#### WHAT YOU NEED TO DO:
Among the lines below, take the one holding "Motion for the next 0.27", the one holding "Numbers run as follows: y", and all lines between them. Set them down exactly.

(PROVIDED MATERIAL Opens)

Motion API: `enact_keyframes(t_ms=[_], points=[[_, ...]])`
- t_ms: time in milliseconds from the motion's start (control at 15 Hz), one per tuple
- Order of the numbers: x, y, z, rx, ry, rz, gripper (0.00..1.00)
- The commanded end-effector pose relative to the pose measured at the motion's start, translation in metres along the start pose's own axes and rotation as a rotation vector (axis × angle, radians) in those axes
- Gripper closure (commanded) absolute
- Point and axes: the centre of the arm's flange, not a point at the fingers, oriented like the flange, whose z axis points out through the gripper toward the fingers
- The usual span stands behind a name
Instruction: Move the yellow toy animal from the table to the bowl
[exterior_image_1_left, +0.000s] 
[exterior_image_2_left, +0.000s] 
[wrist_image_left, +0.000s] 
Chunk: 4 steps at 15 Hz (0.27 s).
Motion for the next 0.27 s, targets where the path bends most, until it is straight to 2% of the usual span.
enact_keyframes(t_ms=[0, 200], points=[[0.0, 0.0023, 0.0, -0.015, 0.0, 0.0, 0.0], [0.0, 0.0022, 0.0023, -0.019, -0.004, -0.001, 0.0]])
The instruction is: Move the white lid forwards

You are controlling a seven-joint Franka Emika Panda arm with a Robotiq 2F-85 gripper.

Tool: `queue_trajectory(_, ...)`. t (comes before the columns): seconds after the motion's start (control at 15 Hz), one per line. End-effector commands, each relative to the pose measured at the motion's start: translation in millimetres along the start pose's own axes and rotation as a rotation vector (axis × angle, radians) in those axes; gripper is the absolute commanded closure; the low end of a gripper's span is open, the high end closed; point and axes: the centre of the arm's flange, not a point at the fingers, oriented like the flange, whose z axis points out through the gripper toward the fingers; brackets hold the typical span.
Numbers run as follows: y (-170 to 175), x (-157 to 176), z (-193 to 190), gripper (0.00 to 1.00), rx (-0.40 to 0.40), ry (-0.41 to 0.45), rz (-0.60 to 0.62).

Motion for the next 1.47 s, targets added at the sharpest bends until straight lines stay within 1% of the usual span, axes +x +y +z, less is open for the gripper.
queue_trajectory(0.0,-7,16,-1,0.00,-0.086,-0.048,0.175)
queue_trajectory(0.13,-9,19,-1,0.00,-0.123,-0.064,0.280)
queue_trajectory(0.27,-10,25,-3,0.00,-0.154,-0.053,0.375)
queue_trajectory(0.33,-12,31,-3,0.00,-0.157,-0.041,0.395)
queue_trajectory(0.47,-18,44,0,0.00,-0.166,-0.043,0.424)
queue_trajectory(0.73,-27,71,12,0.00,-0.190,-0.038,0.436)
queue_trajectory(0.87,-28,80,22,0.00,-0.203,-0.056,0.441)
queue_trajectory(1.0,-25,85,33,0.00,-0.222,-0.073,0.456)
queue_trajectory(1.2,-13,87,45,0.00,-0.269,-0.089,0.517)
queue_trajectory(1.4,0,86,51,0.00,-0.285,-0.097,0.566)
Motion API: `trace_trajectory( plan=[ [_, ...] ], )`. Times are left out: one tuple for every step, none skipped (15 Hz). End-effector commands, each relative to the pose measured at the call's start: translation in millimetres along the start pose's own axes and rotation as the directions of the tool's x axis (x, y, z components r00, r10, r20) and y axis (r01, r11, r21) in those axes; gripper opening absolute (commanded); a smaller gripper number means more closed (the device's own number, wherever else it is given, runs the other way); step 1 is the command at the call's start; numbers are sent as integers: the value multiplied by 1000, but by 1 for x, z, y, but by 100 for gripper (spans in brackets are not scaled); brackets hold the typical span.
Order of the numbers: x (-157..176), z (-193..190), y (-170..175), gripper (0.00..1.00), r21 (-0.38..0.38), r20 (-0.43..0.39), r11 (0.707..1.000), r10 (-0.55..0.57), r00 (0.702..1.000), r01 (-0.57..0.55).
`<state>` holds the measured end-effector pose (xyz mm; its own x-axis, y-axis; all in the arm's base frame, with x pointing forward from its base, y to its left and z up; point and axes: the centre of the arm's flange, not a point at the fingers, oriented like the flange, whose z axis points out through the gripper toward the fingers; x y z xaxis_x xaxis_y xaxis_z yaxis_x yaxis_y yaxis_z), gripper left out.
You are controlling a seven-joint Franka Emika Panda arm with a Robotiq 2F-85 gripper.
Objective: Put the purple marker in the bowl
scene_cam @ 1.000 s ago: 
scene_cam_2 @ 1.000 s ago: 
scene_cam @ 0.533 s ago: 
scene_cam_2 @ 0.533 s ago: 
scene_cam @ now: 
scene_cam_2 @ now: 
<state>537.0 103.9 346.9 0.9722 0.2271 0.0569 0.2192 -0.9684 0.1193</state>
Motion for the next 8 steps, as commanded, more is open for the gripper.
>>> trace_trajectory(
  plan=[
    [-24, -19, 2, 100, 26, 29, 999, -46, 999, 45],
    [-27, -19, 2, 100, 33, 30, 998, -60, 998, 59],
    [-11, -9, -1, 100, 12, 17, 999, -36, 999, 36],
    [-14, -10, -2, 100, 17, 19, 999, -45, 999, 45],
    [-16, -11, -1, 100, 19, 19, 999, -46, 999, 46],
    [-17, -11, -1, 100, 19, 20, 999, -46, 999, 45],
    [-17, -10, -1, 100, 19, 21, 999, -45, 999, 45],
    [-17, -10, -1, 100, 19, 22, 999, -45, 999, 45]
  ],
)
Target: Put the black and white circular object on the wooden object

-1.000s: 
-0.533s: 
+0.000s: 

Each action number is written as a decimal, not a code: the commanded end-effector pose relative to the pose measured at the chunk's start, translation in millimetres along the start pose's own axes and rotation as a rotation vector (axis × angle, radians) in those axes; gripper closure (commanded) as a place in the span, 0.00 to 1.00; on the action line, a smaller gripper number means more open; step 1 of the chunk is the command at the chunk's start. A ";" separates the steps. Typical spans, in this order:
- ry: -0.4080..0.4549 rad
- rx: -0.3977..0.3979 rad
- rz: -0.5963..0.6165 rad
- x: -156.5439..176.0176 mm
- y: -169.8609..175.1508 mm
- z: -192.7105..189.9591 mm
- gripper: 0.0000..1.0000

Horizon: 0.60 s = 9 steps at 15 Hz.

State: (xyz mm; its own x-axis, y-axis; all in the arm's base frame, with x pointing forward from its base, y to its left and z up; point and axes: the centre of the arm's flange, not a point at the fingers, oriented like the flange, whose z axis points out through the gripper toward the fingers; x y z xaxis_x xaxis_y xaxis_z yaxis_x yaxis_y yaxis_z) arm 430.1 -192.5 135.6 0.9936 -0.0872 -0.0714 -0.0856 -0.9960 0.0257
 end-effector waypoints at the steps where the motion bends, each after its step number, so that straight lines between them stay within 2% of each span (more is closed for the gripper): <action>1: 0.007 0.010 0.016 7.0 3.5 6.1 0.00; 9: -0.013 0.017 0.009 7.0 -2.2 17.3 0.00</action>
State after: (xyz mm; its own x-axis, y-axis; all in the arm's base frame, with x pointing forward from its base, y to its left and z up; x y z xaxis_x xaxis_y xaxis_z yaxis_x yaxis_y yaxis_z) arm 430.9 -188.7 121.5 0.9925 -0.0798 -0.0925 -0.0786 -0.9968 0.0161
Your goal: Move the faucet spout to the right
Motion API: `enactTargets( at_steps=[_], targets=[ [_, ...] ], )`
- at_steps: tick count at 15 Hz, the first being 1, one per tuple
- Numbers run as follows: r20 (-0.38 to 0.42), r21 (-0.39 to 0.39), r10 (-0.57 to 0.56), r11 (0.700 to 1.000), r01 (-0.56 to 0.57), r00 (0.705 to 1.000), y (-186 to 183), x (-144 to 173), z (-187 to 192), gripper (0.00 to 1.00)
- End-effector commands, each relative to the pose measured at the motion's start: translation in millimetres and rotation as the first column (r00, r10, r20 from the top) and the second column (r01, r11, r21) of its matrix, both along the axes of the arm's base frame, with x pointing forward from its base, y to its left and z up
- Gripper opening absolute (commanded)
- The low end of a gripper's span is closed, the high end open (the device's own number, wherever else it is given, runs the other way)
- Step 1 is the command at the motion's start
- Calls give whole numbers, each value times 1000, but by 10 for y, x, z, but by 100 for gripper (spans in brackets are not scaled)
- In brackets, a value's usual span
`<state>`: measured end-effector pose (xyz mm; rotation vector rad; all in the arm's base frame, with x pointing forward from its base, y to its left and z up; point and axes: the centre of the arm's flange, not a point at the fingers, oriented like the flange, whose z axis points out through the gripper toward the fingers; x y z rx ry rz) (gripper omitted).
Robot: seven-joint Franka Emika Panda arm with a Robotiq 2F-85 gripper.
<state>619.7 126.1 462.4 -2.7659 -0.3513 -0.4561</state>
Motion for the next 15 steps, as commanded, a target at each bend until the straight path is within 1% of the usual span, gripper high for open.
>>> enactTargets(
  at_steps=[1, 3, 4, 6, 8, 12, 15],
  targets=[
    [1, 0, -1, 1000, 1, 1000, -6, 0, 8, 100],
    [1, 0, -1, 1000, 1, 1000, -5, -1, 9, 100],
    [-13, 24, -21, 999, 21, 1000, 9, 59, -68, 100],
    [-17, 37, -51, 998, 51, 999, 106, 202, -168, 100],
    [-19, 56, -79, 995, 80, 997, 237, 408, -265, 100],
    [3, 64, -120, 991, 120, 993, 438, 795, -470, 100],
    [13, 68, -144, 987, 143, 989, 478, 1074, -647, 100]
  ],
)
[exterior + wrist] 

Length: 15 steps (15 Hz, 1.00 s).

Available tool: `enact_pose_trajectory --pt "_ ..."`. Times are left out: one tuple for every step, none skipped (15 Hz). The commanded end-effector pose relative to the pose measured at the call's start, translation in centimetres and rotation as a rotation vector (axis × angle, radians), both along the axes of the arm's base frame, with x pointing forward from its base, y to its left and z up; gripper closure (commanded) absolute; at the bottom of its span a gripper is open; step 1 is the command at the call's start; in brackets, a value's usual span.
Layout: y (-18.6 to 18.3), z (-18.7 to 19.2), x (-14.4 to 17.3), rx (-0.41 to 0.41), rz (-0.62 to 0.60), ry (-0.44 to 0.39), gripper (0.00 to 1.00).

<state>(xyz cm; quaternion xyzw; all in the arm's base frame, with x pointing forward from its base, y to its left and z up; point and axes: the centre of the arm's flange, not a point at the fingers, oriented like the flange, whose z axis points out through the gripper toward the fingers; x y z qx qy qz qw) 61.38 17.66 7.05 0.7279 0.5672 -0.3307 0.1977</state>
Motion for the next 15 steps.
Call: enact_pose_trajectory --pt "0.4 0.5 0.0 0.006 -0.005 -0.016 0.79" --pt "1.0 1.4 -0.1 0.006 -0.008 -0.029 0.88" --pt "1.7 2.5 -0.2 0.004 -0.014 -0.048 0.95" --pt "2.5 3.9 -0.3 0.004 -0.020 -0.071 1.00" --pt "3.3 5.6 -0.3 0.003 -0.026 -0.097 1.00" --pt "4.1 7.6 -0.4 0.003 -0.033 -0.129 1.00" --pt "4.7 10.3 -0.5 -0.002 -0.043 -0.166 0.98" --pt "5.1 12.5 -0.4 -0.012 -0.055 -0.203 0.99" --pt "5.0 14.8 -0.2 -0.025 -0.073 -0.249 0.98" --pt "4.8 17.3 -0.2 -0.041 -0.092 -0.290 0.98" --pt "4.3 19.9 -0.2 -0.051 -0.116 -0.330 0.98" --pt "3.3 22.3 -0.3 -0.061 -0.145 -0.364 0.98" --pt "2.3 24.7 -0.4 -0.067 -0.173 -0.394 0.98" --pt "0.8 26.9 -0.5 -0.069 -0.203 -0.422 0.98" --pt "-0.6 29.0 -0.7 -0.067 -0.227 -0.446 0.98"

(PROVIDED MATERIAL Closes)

#### RESULT OF THIS TASK:
Motion for the next 0.27 s, targets where the path bends most, until it is straight to 2% of the usual span.
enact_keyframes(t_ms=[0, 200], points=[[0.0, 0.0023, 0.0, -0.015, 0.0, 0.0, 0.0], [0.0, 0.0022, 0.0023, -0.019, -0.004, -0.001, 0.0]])
The instruction is: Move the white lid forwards

You are controlling a seven-joint Franka Emika Panda arm with a Robotiq 2F-85 gripper.

Tool: `queue_trajectory(_, ...)`. t (comes before the columns): seconds after the motion's start (control at 15 Hz), one per line. End-effector commands, each relative to the pose measured at the motion's start: translation in millimetres along the start pose's own axes and rotation as a rotation vector (axis × angle, radians) in those axes; gripper is the absolute commanded closure; the low end of a gripper's span is open, the high end closed; point and axes: the centre of the arm's flange, not a point at the fingers, oriented like the flange, whose z axis points out through the gripper toward the fingers; brackets hold the typical span.
Numbers run as follows: y (-170 to 175), x (-157 to 176), z (-193 to 190), gripper (0.00 to 1.00), rx (-0.40 to 0.40), ry (-0.41 to 0.45), rz (-0.60 to 0.62).

There is no more to the output.